Strategically choosing venue at the intersection of corporate and patent law
The Supreme Court's recent decision in TC Heartland LLC v Kraft Foods Group Brands LLC has led many commentators to proclaim that the decision may result in most patent cases being litigated in Delaware. Instead of acquiescing to this notion and researching the Internet for the best patent attorneys in Delaware, a business entity that would rather be sued in its home state should consider incorporating or reincorporating in its home state. Forming or incorporating in the state where the company's principal place of business is located will allow a company to litigate in a more convenient venue and have greater familiarity with the courts who will decide patent suits involving the company.
Venue is only proper in patent infringement cases "in the judicial district where the defendant resides, or where the defendant has committed acts of infringement and has a regular and established place of business" (emphasis added). In TC Heartland the Supreme Court held that for purposes of the patent venue statute (28 USC Section 1400(b)), a domestic company is only deemed to "reside" in the state of incorporation. This case was a reaffirmation of the court's decision in Fourco Glass Co v Transmirra Products, which determined that Section 1400(b) is the "sole and exclusive" venue provision for patent infringement actions. Thus, unless and until Congress amends Section 1400(b), patent infringement actions may be brought only in the judicial district where the defendant is incorporated or in the judicial district where the defendant has committed acts of infringement and has a regular and established place of business.
As a result of TC Heartland, plaintiffs now have fewer choices about where to file patent infringement suits. This means that companies, as potential defendants, can better control where the litigation takes place. One way of doing this is by forming or incorporating in the company's home state. It is true that some venture capitalists and hedge funds sometimes desire companies to incorporate in a particular state. Incorporating in a state like Delaware, Nevada or Wyoming may come with certain tax advantages, well-established corporate laws and special court systems. However, these benefits often come with additional costs or burdens to the corporation.
First, a company that is incorporated outside its home state must register in the state of its principal place of business as a ‘foreign’ entity and will generally have to pay franchise taxes in both states.
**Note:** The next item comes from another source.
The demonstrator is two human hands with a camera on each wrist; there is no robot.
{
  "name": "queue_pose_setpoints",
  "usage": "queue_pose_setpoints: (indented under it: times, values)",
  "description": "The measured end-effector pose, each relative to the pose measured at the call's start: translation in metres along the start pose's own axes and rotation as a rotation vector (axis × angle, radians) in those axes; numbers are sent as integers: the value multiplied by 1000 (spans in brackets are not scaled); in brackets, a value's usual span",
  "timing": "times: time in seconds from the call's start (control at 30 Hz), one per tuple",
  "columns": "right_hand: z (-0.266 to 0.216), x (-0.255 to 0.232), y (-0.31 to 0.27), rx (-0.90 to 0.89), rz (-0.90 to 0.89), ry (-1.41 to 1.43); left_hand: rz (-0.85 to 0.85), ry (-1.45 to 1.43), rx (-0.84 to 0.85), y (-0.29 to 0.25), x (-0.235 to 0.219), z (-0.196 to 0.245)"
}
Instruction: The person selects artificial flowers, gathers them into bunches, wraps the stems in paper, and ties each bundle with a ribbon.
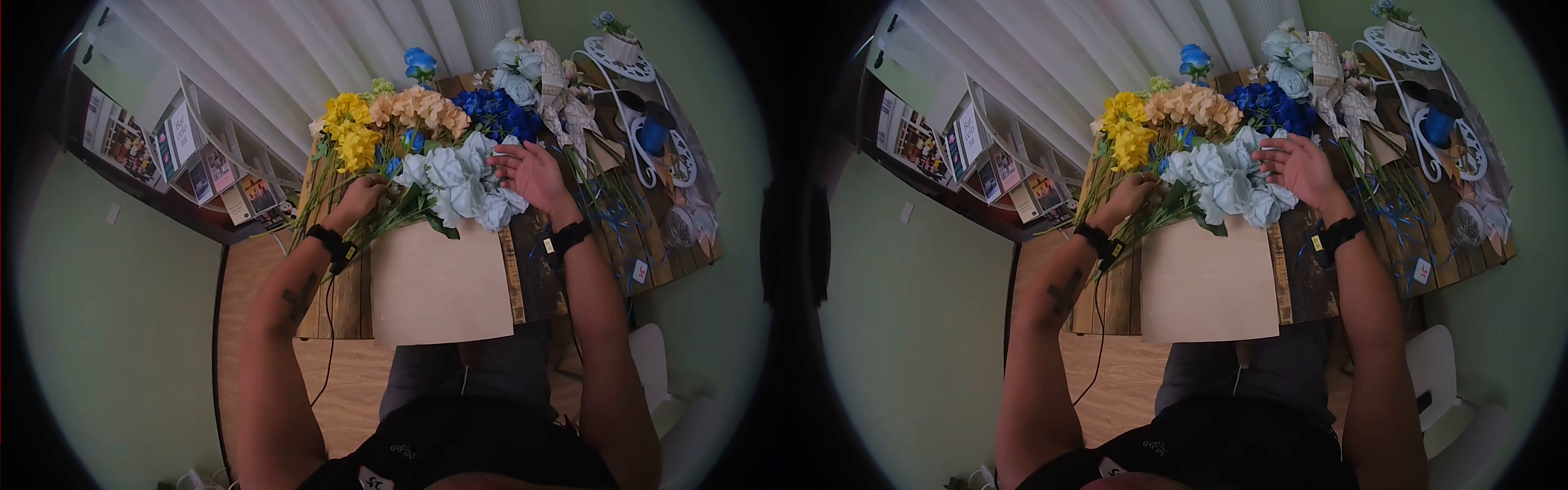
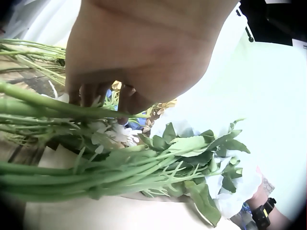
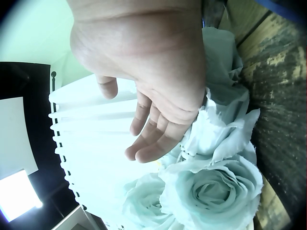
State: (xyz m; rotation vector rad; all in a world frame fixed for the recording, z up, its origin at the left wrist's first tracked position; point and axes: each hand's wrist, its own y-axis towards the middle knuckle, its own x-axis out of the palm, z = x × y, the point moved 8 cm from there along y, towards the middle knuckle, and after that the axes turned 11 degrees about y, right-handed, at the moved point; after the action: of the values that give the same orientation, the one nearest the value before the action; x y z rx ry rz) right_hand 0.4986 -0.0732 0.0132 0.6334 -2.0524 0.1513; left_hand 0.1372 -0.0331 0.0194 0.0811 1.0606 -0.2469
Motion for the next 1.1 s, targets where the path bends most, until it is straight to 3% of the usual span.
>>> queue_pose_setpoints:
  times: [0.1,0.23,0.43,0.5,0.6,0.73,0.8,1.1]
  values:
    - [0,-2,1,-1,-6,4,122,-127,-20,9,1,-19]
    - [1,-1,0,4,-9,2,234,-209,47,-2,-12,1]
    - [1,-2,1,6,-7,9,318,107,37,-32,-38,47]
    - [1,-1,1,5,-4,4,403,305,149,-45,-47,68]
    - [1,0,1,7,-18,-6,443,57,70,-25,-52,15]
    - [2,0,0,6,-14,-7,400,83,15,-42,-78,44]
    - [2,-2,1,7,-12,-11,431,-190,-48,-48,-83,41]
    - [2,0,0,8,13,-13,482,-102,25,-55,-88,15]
These additional costs can be avoided by forming in the same state where the principal place of business is located. Second, incorporating in a foreign state may leave a corporation's directors and officers open to the personal jurisdiction of the state of incorporation under "director and officer implied consent statutes". For example, Delaware's statute (10 Del C Section 3114) has been interpreted by the Delaware Supreme Court to allow for the exercise of personal jurisdiction over non-resident directors or officers in certain situations. Finally, because less than 1% of all start-ups receive venture capitalist funding, most start-up companies are free to choose where to incorporate.
While litigation is sure to erupt over the second prong of the patent venue statute – providing for venue where the defendant has committed acts of infringement and has a regular and established place of business – most plaintiffs will likely seek to file patent infringement suits in the state of incorporation of the defendant. Suing the company where it is incorporated prevents a plaintiff from having to prove whether there is an established place of business and limits the possibility of dismissal due to defects in venue. Thus, forming in the same state as the location of a company's principal place of business is likely to dictate where a patent infringement suit against the company is filed. In addition, by incorporating in the home state, a business can take advantage of its local courts by making the plaintiff come to it for patent litigation. Furthermore, patent disputes filed in the defendant company's home state will allow the company to utilise familiar counsel. By retaining its regular counsel, the company can avoid incurring attorney fees for local counsel in foreign venues.
While Delaware is considered business friendly, many states have begun to model their own corporate laws after Delaware and have started providing specialised corporate courts for commercial disputes. While the case law may not be as well established outside Delaware, judges often look to Delaware case law when dealing with analogous statutes. Additionally, according to a 2017 patent litigation survey by PricewaterhouseCoopers, the median damages awarded between 1997 and 2016 for patent infringement was significantly higher in Delaware than in other states: the median damages award for patent infringement cases in Delaware was $16.2 million compared to $5.8 million in all other jurisdictions during the same 20-year period. Admittedly, this increase could also be partly attributable to the value of the technology or patent at issue.
Since the TC Heartland opinion reduces a plaintiff's ability to forum shop in patent infringement suits, companies now have an opportunity to gain more control over where litigation will take place, at least in patent cases, which are generally more expensive to litigate than general commercial cases. Thus, now is the time for a company to consider forming or reincorporating in its home state to limit the possibility of being dragged into a foreign federal court to defend a potentially expensive patent infringement case.